The Japanese have made samurai swords for hundreds of years. They work and fold, work and fold the steel, over and over again, to give it strength. They make a certain kind of steel with toughness and flexibility for the back of the blade, and another kind that can be ground sharp and stay sharp for the steel along the edge. These two are then put together: the edge steel in a groove that has been shaped into an ingot of the back steel. The combined blade is then pounded into shape while red hot to weld the steels together, then plunged into water or oil to temper them. The different steels react differently to the sudden temperature change, with the blade steel extending and the back steel contracting at different rates. This bends the blade backward and gives the sword its characteristic curve.

Layering the steel to give it strength, which the Arab and Spanish steelmakers did with Damascus steel, is an old trick.1 But it is only really needed when working with low quality steel that contains a lot of impurities. The Japanese swordmaking artisans would smelt a large lump of steel for just one or two blades in a backyard kiln made of bricks and fired with charcoal. It’s a creative and humanistic approach, requiring great knowledge and the skills acquired through centuries of trial and error and passed down from master to pupil. But the process lacks the precise, scientific control of a modern blast furnace. So these artisans had to layer their steel to drive out the impurities with repeated hammering and to give the steel the strength of many welded bands. A modern steelmaker only makes Damascus steel for show now, not for any inherently superior strength.

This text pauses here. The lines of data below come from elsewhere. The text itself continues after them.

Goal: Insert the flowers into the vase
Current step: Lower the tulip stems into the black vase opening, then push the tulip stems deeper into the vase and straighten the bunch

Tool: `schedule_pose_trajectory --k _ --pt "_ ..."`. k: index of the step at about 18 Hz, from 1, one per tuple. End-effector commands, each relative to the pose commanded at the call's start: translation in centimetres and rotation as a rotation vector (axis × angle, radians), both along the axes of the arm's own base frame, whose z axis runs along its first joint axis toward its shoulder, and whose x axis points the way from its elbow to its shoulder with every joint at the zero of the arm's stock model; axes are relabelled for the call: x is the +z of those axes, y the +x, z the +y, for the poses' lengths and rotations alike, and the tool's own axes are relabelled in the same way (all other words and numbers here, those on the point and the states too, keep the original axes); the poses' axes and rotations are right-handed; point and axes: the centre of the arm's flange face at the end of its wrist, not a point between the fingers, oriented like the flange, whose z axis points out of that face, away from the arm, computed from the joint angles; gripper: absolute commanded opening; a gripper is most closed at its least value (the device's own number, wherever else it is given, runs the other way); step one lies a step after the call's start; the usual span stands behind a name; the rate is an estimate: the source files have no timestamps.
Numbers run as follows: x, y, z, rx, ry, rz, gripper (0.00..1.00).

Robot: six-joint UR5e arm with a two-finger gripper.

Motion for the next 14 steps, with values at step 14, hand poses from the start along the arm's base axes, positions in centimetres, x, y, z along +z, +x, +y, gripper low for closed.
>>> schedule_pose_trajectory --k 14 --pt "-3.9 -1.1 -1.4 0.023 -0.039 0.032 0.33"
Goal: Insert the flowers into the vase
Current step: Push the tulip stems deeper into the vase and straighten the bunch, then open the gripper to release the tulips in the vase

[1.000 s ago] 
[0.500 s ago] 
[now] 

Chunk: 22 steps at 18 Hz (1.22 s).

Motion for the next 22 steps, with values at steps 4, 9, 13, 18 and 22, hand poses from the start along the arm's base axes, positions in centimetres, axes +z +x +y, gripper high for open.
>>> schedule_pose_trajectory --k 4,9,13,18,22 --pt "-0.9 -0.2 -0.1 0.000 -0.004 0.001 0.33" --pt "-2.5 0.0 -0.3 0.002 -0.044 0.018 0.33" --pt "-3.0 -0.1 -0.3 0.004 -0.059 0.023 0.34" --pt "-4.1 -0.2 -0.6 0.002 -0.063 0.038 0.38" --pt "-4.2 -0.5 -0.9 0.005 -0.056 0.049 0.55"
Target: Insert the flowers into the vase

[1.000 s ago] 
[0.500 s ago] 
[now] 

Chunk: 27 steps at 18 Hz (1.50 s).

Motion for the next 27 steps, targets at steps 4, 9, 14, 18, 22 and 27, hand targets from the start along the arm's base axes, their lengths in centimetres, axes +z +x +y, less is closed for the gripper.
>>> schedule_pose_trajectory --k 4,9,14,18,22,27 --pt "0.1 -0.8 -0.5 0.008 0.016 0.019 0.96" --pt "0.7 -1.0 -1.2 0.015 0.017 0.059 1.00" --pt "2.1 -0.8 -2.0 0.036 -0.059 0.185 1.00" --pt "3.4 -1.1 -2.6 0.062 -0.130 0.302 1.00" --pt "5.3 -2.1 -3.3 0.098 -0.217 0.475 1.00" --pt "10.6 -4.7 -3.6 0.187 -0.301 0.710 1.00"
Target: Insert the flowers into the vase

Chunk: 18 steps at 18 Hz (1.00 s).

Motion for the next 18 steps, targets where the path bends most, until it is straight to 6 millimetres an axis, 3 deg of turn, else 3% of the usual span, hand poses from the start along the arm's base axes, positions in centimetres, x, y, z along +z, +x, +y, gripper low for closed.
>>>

Steel has almost magical properties of strength, hardness, durability, and now resistance to corrosion and other specifications. These qualities have made it the favorite of tool makers and armorers over the centuries and to builders and engine makers in the last two hundred years. It was even chosen as his party name by a world leader, Stalin. But anymore, when you think of steel, think of chocolate.

1. It was the Arabs of Damascus, in ancient Syria, who are supposed to have invented this work-and-fold technique of forging, and so they gave this particular kind of patterned steel its name. The Moors brought the technique into Spain, which was also known for its fine steel blades. Tradition says the Damascus steelmakers didn’t temper their red hot blades in water or oil but instead plunged them into the bodies of slaves, to temper them in blood. But that is probably a myth.